Task objective: I would like every line of the records below that contains the word "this" copied.

Data to use:
○ ○ ○ ○ ○ ○ ○

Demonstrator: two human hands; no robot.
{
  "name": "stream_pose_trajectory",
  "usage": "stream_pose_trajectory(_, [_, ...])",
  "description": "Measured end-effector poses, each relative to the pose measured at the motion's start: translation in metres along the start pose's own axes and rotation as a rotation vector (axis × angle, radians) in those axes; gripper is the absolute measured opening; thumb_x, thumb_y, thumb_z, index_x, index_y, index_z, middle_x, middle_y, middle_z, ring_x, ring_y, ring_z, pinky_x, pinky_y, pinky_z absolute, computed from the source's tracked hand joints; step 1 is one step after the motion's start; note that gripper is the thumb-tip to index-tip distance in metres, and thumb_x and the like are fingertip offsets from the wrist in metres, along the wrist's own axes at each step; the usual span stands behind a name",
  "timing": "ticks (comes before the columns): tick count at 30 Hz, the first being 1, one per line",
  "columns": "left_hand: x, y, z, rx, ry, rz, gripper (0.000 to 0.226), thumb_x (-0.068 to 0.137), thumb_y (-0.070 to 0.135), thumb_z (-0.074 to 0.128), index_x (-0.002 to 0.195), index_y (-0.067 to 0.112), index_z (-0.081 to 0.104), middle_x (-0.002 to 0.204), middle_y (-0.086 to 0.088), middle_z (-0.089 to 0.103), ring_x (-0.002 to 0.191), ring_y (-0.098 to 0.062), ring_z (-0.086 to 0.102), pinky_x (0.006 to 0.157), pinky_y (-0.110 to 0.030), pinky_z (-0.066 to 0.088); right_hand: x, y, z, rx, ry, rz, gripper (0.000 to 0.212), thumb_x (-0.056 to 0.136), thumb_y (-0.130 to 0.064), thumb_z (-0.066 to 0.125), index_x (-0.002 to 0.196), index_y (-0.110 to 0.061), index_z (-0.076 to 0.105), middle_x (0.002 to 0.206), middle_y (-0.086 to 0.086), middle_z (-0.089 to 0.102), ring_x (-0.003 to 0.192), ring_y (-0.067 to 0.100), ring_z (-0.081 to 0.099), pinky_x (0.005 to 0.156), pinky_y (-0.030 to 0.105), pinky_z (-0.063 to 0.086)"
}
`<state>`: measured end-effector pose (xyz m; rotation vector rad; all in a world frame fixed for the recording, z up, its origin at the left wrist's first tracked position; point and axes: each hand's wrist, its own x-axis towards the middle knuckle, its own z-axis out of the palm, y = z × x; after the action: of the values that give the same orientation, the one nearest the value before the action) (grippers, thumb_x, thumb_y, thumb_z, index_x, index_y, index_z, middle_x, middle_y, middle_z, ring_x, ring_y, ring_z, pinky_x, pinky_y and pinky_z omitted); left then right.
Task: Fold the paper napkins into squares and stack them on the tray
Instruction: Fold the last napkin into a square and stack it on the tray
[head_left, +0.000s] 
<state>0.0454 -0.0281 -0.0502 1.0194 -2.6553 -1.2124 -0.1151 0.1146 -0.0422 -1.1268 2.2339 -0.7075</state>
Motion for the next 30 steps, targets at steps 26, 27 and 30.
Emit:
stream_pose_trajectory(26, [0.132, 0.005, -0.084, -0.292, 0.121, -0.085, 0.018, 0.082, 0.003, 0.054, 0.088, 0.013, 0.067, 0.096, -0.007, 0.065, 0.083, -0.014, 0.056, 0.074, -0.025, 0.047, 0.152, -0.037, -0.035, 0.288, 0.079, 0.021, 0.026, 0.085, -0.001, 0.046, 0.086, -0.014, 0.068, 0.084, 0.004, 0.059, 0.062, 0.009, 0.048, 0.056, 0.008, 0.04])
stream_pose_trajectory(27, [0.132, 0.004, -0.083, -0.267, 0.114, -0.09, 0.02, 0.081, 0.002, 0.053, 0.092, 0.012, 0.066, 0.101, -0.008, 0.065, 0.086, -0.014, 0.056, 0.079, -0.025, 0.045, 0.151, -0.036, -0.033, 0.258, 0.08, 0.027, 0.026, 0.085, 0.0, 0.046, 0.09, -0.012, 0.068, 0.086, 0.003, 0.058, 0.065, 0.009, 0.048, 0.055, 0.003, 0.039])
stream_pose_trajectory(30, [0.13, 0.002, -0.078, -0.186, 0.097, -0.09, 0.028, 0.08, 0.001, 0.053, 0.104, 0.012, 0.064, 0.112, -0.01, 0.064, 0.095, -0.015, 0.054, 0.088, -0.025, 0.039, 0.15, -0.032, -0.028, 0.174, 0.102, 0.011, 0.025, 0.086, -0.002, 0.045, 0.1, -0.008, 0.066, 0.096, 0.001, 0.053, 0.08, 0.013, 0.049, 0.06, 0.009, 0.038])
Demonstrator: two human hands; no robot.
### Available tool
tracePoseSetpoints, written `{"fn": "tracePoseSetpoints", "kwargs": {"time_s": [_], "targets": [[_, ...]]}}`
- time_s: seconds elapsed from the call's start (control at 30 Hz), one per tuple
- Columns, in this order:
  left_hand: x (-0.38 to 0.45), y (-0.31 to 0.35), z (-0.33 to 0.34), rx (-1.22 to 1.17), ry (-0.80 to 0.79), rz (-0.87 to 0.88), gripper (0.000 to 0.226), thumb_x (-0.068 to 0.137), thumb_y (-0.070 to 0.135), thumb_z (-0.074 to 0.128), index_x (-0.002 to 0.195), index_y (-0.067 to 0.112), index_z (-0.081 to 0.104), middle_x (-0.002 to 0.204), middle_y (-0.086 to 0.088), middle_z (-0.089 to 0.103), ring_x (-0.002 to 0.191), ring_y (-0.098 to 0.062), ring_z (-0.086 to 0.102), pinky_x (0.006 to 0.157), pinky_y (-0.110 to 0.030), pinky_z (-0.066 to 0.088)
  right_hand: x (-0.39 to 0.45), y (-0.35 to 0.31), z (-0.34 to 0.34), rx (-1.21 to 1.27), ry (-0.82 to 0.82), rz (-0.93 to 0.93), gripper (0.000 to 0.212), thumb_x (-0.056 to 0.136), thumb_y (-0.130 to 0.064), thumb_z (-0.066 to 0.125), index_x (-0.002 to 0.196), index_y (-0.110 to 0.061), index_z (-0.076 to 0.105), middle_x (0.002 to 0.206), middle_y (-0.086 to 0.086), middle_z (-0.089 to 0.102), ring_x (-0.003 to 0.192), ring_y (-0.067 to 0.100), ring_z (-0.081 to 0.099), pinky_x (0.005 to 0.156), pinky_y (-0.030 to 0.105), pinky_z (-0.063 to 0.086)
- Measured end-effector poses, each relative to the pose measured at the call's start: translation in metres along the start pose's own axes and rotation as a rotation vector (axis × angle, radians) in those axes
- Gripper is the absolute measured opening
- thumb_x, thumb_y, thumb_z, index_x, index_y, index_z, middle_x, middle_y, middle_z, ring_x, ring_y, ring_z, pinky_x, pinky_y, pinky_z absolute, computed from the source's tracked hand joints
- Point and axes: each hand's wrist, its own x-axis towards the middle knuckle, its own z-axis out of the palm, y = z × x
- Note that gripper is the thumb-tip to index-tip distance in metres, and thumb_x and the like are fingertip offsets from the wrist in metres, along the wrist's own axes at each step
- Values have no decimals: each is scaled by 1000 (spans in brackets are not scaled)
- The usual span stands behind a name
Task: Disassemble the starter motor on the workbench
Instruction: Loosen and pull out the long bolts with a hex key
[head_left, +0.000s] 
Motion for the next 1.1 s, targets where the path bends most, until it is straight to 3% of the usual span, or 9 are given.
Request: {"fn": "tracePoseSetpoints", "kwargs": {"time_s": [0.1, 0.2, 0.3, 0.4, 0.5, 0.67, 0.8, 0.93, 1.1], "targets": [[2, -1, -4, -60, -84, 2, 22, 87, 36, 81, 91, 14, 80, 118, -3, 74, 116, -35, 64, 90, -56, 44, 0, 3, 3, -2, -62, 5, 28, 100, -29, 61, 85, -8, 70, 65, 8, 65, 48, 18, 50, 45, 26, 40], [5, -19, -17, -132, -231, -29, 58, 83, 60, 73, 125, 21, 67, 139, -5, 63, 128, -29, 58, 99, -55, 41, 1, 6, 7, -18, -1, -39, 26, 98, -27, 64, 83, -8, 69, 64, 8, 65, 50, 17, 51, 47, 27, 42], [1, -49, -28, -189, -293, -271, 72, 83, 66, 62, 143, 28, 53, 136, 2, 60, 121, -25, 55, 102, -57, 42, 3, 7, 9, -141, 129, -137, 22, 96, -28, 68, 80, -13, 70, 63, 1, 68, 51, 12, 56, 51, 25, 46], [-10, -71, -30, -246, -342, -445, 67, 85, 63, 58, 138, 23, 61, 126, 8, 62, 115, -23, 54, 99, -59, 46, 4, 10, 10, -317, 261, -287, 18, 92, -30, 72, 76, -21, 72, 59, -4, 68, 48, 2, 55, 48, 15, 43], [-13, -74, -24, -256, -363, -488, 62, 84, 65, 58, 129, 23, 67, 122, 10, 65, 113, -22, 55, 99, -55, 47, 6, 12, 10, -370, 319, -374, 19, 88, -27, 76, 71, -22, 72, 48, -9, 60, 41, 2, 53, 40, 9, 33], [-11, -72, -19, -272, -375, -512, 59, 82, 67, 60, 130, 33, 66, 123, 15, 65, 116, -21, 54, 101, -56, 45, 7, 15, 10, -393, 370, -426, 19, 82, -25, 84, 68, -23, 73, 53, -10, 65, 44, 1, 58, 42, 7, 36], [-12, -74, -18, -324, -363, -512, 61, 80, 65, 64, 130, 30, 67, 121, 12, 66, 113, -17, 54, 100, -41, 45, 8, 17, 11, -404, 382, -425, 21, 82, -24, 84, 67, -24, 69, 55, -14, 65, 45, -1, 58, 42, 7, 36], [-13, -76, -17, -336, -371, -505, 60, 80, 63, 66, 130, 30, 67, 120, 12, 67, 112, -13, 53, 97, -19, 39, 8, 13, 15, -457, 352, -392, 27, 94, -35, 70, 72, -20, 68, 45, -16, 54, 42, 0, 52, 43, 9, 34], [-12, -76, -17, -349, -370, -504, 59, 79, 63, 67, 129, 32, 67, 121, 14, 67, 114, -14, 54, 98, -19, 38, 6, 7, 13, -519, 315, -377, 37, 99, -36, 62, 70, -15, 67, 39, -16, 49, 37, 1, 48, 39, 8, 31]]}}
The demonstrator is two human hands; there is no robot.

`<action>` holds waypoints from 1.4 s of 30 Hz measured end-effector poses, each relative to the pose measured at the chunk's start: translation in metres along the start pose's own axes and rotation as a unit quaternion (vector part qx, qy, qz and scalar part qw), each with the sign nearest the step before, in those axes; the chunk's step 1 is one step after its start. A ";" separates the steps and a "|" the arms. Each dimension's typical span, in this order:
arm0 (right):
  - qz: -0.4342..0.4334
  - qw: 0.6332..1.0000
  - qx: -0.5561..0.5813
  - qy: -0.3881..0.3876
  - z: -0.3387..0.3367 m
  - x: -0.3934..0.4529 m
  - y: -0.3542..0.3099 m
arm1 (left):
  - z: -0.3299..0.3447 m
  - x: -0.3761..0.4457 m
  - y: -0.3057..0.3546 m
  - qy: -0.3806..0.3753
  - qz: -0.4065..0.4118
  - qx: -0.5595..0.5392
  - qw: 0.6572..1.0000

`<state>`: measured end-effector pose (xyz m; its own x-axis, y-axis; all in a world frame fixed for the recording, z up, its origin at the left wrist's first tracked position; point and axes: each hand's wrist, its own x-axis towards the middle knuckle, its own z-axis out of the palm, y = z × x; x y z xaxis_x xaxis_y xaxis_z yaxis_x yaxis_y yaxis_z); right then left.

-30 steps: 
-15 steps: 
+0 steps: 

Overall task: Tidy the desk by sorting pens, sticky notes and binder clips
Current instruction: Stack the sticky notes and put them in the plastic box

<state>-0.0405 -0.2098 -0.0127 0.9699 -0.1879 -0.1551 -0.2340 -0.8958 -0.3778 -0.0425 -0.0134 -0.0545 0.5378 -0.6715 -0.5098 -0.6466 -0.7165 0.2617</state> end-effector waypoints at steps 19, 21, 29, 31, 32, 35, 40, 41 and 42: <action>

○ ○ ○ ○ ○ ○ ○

Solution:
- Columns, in this order:
`<action>` holds waypoints from 1.4 s of 30 Hz measured end-effector poses, each relative to the pose measured at the chunk's start: translation in metres along the start pose's own axes and rotation as a unit quaternion (vector part qx, qy, qz and scalar part qw), each with the sign nearest the step before, in those axes; the chunk's step 1 is one step after its start. A ";" separates the steps and a "|" the arms. Each dimension's typical span, in this order:

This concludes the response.